* _DATA_:
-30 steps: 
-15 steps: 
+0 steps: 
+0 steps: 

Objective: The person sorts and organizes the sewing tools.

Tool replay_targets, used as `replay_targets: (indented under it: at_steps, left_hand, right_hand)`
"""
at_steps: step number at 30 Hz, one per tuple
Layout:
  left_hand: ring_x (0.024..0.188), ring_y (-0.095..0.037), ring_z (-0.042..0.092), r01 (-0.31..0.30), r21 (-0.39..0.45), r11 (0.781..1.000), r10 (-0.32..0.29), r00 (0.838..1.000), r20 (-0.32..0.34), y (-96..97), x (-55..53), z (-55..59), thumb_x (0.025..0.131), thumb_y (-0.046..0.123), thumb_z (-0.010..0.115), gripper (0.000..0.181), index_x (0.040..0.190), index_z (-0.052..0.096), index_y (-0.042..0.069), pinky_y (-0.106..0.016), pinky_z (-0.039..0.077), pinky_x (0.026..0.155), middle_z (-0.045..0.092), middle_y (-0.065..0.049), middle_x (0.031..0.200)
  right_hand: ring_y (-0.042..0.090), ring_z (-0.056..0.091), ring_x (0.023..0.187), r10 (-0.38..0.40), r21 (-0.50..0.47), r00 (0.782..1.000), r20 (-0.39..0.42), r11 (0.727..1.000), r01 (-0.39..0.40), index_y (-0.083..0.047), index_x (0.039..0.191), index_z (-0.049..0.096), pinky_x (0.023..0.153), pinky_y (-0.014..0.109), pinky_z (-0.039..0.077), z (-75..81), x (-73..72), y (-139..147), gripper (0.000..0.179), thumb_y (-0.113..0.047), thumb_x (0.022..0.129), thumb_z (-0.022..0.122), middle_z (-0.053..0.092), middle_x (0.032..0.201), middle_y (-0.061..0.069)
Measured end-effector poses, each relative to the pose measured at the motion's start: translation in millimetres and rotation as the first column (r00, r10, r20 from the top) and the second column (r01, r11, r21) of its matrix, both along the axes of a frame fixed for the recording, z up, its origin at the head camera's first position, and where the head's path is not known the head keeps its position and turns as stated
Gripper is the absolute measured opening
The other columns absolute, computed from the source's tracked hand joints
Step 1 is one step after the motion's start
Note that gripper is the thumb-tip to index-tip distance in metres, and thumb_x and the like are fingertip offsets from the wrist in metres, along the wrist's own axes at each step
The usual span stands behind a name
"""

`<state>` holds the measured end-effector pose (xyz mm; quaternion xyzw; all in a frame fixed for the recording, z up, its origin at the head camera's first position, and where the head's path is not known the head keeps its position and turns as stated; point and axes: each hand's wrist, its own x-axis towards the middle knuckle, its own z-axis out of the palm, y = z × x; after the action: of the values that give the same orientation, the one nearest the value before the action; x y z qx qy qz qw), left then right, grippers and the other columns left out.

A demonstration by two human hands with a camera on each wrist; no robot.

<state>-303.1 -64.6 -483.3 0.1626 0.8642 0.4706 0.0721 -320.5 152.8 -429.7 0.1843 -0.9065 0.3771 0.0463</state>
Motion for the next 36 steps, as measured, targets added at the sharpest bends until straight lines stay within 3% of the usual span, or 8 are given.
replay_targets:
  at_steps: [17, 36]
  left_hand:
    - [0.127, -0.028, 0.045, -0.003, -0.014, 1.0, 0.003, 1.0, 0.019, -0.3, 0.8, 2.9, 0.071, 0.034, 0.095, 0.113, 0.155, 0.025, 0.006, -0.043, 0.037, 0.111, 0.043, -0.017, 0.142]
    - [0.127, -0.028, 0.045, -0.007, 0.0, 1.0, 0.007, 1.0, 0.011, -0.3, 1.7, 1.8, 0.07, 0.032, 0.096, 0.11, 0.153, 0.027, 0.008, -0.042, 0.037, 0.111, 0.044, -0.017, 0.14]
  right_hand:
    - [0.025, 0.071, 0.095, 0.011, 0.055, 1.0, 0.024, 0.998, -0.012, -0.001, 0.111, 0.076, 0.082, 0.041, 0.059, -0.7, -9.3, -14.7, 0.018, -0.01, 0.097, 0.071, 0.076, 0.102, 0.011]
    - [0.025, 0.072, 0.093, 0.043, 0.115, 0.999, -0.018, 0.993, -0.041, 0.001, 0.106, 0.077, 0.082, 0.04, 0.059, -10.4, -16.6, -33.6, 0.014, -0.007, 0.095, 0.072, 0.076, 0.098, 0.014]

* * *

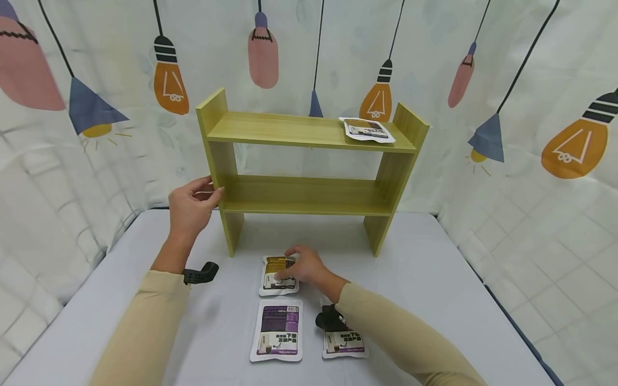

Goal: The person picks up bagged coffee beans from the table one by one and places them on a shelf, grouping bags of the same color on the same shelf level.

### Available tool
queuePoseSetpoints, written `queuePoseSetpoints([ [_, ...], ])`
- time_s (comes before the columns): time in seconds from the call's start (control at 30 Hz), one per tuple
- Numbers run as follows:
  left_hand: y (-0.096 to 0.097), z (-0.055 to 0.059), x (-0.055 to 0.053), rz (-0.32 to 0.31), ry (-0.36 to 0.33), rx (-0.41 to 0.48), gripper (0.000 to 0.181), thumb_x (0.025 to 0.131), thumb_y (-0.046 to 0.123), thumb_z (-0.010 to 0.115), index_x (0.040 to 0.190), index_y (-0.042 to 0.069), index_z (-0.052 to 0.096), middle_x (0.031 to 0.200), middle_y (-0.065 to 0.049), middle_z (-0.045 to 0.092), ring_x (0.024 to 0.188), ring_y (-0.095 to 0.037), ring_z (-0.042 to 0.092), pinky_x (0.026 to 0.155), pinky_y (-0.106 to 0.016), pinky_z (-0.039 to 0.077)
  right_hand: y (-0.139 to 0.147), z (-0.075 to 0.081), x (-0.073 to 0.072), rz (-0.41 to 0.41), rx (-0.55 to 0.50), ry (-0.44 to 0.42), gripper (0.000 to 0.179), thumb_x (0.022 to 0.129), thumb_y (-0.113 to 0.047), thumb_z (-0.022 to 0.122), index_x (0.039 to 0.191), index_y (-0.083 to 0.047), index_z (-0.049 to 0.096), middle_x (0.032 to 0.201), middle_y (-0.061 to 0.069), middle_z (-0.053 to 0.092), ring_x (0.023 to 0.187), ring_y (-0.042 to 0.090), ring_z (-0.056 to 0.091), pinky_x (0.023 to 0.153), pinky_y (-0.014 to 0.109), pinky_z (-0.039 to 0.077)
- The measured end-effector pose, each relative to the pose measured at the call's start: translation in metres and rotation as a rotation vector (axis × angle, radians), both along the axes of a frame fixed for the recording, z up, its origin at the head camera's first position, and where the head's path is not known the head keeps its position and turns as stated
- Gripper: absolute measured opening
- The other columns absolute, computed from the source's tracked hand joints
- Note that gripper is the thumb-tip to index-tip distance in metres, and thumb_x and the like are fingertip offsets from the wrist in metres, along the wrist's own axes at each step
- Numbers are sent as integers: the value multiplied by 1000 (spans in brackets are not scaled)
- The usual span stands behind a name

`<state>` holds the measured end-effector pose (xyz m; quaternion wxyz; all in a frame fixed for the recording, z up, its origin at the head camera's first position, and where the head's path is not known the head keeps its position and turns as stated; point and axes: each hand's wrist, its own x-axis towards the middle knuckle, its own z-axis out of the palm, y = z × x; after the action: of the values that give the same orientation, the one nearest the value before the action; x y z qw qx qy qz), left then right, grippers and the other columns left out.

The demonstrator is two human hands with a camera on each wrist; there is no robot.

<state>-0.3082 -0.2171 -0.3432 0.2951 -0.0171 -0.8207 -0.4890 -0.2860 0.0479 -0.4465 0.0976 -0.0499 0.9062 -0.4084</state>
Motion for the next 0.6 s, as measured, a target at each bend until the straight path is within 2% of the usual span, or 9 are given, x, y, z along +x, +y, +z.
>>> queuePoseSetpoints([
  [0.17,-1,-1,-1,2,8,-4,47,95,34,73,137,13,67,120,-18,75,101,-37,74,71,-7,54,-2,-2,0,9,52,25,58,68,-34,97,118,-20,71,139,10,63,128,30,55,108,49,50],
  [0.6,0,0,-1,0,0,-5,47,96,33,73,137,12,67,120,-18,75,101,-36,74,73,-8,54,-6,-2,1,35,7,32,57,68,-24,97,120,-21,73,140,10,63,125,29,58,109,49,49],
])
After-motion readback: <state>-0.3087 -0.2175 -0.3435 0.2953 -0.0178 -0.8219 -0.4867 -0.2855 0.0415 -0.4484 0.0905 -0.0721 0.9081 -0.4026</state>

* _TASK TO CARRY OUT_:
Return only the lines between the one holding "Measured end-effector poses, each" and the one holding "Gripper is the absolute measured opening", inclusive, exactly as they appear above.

* _RESULT FOR THIS TASK_:
Measured end-effector poses, each relative to the pose measured at the motion's start: translation in millimetres and rotation as the first column (r00, r10, r20 from the top) and the second column (r01, r11, r21) of its matrix, both along the axes of a frame fixed for the recording, z up, its origin at the head camera's first position, and where the head's path is not known the head keeps its position and turns as stated
Gripper is the absolute measured opening

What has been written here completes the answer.